An das Hinspiel in Essen werden sich die Fans, Verantwortlichen und Spieler des TuS Erndtebrück überhaupt nicht gerne erinnern.

Erndtebrück - RWE

"Jeder Spieler will Revanche"

Krystian Wozniak
18. Februar 2016, 09:07 Uhr
Foto: Thorsten Tillmann

Foto: Thorsten Tillmann

An das Hinspiel in Essen werden sich die Fans, Verantwortlichen und Spieler des TuS Erndtebrück überhaupt nicht gerne erinnern.

Der Aufsteiger geriet an der Hafenstraße mit 1:9 unter die Räder. "An diesem Tag ging bei uns nicht viel und RWE spielte sich in einen Rausch. In der zweiten Halbzeit waren wir noch in Unterzahl und Essen spielte auf seine Fankurve. Das war für uns brutal. Aber daran wollen wir nicht mehr denken", sagt Florian Schnorrenberg.

Der TuS-Trainer blickt lieber in Richtung Sonntag. Ab 14 Uhr empfängt Erndtebrück im Siegener Leimbachstadion RWE zum Rückspiel. Dass die Blau-Weißen heiß auf Rot-Weiss sind, erklärt sich von selbst: "RWE hat nach dem 9:1 gegen uns das TV-Spiel in Wattenscheid gehabt. Da waren wir für einen Abend deutschlandweit bekannt. Der Moderator ist immer wieder auf das Resultat eingegangen. Jetzt wollen wir uns von einer ganz anderen Seite präsentieren. Jeder Spieler will Revanche für das Hinspiel nehmen." Doch Schnorrenberg hat auch gehörigen Respekt vor dem kommenden Gegner: "RWE hat eine große Qualität im Kader. Die Mannschaft braucht nur einen Befreiungsschlag. Wir wollen diesen natürlich um zumindest eine Woche nach hinten verlegen."

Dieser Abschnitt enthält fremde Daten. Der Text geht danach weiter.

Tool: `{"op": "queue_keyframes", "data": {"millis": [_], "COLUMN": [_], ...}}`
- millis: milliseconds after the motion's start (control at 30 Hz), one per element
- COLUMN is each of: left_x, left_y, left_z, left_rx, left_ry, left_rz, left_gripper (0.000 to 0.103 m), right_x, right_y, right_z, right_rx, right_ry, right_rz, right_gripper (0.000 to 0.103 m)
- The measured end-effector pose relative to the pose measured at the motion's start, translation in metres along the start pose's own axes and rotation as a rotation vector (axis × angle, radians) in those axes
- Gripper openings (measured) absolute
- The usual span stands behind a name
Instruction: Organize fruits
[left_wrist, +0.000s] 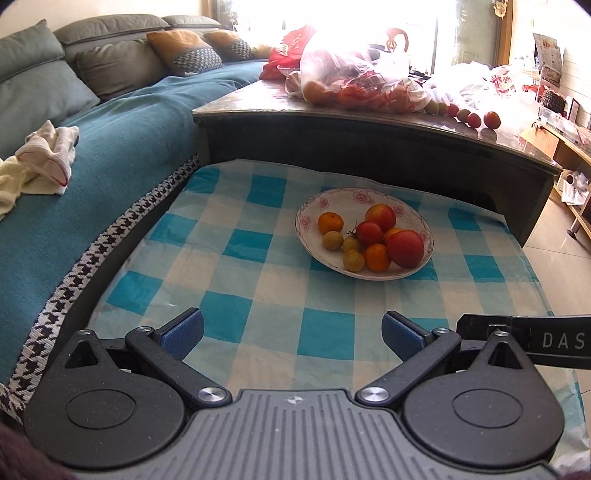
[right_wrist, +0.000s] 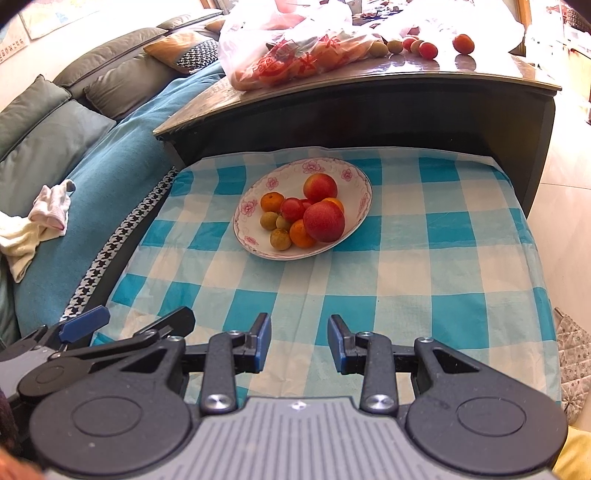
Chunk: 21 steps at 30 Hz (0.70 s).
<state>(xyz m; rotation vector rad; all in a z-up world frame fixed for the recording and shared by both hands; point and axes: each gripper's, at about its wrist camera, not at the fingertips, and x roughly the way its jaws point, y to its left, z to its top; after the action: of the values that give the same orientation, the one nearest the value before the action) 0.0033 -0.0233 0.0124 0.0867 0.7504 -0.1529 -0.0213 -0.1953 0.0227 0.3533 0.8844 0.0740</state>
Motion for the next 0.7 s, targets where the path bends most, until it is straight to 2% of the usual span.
{"op": "queue_keyframes", "data": {"millis": [700], "left_x": [0.0094], "left_y": [-0.0003], "left_z": [-0.0028], "left_rx": [-0.004], "left_ry": [0.033], "left_rz": [0.014], "left_gripper": [0.103], "right_x": [0.008], "right_y": [-0.0003], "right_z": [-0.0005], "right_rx": [-0.004], "right_ry": [0.028], "right_rz": [0.001], "right_gripper": [0.035]}}
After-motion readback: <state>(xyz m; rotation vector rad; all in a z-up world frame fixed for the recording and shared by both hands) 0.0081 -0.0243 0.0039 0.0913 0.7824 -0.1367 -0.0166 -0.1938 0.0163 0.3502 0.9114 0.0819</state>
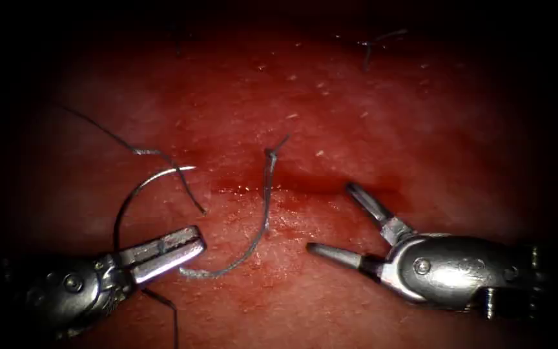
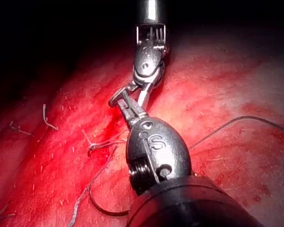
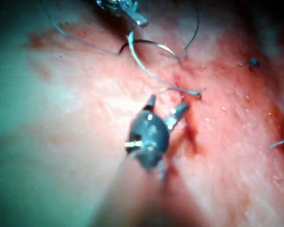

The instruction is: Wound Closure

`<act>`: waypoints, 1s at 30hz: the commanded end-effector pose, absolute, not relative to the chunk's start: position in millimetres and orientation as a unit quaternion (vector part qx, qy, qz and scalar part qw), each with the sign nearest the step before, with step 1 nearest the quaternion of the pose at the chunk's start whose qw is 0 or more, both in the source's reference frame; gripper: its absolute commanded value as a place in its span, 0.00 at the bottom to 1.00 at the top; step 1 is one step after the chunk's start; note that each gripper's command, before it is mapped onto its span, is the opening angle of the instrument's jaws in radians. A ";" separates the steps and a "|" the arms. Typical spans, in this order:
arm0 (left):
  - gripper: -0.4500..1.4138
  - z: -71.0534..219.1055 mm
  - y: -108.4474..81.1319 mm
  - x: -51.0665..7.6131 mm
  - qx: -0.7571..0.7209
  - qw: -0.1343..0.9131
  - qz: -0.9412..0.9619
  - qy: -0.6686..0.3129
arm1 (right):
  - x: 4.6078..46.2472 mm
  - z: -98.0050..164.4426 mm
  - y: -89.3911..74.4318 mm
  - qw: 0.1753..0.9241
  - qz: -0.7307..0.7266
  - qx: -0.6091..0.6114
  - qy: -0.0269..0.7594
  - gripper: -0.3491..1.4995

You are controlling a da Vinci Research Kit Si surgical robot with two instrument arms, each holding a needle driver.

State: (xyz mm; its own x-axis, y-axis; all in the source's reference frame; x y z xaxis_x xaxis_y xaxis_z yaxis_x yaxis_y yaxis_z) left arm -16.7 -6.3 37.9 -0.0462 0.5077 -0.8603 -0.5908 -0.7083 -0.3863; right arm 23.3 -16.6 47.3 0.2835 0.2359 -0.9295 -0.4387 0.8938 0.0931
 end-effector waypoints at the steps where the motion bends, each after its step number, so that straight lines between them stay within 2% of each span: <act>1: 0.00 38.1 -6.0 -17.9 -0.580 0.380 0.719 0.038 | 24.7 47.9 -16.4 0.799 0.195 -0.102 0.559 0.85; 13: 0.00 33.1 -6.1 -20.3 -0.601 0.376 0.704 0.038 | 29.2 50.7 -15.8 0.811 0.166 -0.116 0.549 0.89; 30: 0.00 29.3 -9.5 -22.3 -0.617 0.362 0.698 0.031 | 30.7 50.1 -15.0 0.798 0.175 -0.130 0.562 0.88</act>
State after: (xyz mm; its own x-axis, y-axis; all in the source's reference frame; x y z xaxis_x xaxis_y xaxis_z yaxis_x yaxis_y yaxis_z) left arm -21.7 -9.5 28.9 0.0242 0.4662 -0.8843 -0.5432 -0.7365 -0.4031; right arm 30.2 -14.6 49.8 0.3074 0.1329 -0.9423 -0.4264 0.9045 -0.0116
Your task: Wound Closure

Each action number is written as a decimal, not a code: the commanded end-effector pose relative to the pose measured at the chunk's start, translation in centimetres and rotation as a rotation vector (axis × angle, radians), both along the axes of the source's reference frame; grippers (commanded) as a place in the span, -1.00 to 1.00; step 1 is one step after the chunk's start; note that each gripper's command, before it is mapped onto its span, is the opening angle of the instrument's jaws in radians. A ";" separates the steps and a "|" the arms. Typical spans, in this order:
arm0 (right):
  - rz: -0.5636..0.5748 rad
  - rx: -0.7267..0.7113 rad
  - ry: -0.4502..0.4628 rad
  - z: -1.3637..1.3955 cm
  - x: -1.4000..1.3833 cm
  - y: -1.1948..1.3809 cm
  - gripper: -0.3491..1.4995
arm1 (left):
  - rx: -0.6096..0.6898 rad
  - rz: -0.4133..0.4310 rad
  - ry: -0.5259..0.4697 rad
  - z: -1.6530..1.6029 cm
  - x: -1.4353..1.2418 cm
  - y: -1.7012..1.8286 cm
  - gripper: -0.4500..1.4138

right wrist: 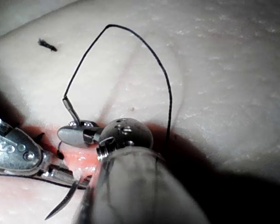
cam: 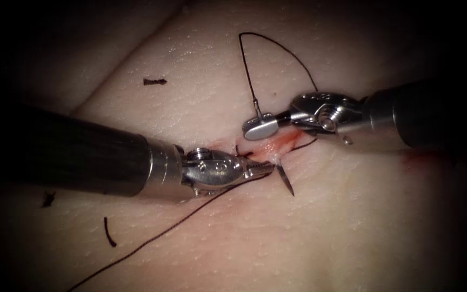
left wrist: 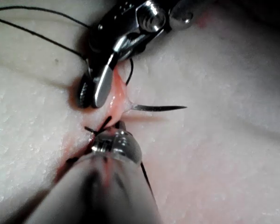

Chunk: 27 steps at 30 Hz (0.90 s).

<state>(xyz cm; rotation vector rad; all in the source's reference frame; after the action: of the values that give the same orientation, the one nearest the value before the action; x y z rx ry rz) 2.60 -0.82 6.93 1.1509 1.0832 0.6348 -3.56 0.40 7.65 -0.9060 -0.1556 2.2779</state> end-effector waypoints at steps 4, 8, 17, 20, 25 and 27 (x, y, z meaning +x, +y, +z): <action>0.011 0.004 -0.007 -0.01 0.08 -0.04 -1.00 | -0.008 0.012 0.002 0.02 -0.05 -0.08 -0.26; 0.035 -0.041 -0.019 0.01 0.08 0.09 0.45 | -0.029 0.043 0.010 -0.09 -0.05 -0.16 -0.24; 0.091 -0.068 -0.008 0.08 -0.09 0.49 0.80 | -0.210 0.108 -0.009 -0.65 -0.16 -0.19 -0.03; 0.112 -0.059 0.006 0.06 -0.13 0.51 0.80 | -0.327 0.137 0.026 -0.80 -0.22 -0.14 0.03; 0.110 -0.059 0.007 0.05 -0.14 0.49 0.80 | -0.399 0.146 0.057 -0.81 -0.25 -0.09 -0.01; 0.110 -0.058 0.007 0.04 -0.15 0.49 0.80 | -0.426 0.169 0.083 -0.74 -0.25 -0.08 0.01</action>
<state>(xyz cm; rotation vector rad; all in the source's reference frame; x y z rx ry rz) 2.38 -0.28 6.92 1.0469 1.1696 0.6827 -3.75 0.36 6.88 -1.0352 0.3284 2.5627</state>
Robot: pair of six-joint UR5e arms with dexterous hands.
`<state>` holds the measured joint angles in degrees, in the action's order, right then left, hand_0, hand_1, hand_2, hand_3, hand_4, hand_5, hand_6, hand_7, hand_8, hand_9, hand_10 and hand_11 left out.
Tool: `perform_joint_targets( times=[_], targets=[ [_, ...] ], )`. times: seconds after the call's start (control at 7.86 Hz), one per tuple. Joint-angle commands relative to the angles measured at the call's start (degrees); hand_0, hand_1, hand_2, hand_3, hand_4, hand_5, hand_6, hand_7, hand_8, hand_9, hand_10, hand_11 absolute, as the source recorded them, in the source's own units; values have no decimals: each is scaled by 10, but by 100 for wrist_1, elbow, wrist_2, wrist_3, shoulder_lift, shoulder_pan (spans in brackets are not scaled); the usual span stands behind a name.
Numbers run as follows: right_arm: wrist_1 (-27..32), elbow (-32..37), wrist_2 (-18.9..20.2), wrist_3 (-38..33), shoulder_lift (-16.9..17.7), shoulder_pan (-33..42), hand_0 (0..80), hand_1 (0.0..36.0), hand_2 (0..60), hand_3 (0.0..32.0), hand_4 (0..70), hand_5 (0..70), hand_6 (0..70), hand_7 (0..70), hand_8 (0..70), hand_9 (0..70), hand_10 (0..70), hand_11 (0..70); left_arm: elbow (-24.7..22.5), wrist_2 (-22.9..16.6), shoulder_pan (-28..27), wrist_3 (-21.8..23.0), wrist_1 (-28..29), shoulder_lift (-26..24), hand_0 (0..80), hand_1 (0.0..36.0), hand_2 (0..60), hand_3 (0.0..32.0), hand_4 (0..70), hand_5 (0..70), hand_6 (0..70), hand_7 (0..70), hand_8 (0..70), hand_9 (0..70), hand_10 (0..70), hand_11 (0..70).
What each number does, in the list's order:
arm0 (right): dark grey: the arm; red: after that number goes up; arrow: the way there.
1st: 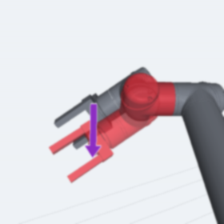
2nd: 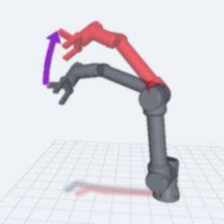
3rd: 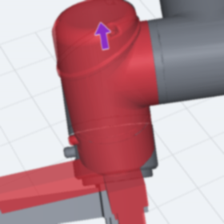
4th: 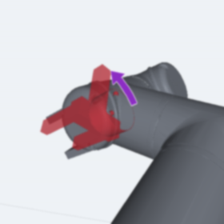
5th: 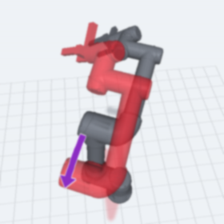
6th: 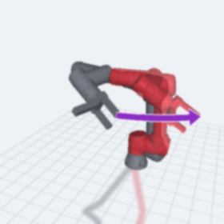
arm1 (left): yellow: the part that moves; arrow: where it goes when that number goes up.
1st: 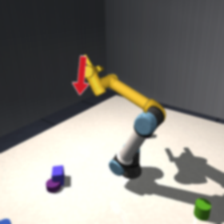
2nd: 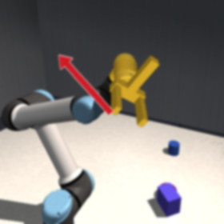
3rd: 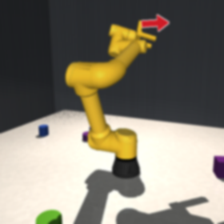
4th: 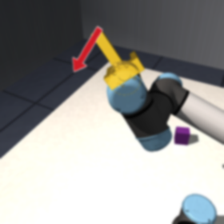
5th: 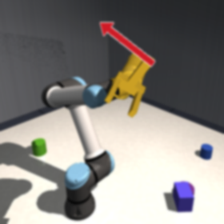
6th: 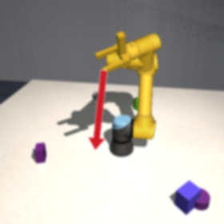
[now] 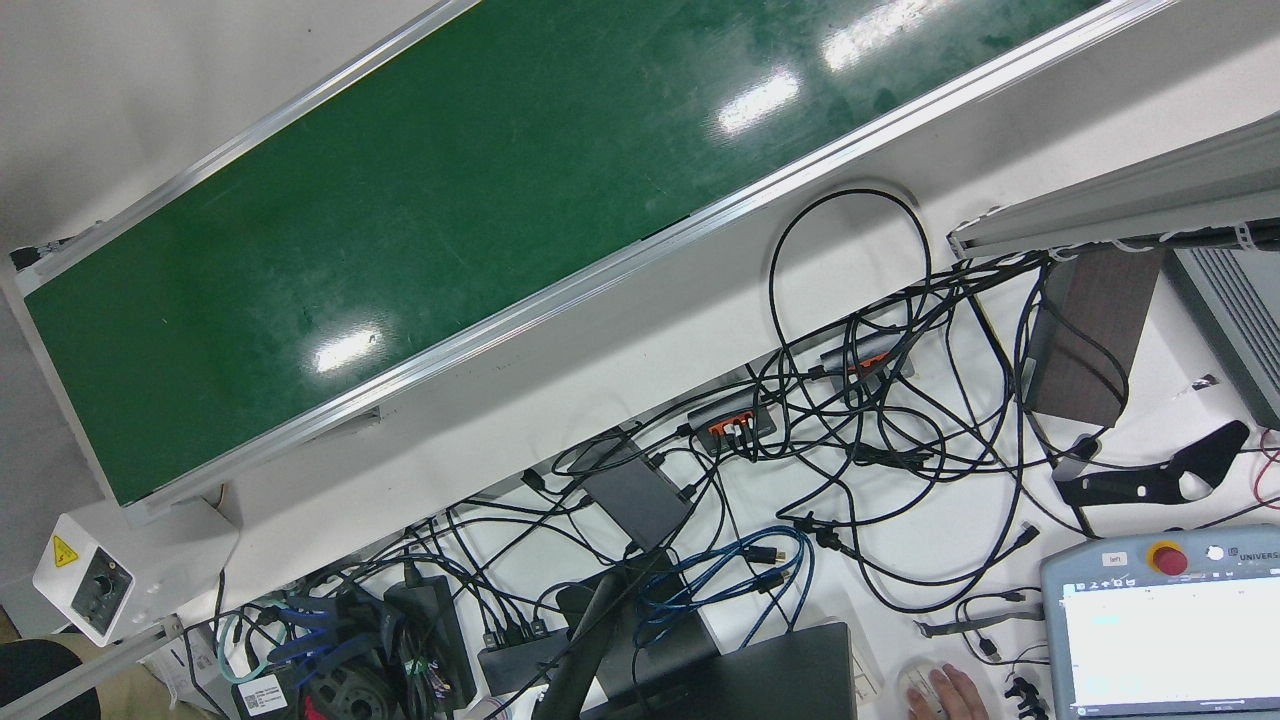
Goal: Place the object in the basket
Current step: 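Close the left hand fingers around the drink bottle, then lift the bottle off the belt and carry it over the pink tray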
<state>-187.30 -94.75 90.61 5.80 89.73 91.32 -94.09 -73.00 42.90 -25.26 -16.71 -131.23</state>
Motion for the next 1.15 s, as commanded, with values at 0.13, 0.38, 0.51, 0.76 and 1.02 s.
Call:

Dass die Partie in Siegen stattfindet, missfällt den Erndtebrückern Verantwortlichen. Diese hatten nämlich alles dafür getan, um das Highlight gegen Rot-Weiss Essen in den eigenen vier Wänden im Pulverwaldstadion auszutragen. Doch am Ende machte die Polizei den TuS-Funktionären einen Strich durch die Rechnung. "Das ist bitter. Denn der Verein hat alles unternommen. Wir haben schon zu NRW-Ligazeiten einen Gästebereich für rund 500 Zuschauer gebaut. Ich denke, dass das für RWE genügen würde. Jetzt können wir nichts mehr tun und hoffen einfach nur noch, dass das Spiel in Siegen angepfiffen wird. Denn eine weitere Absage wäre echt blöd."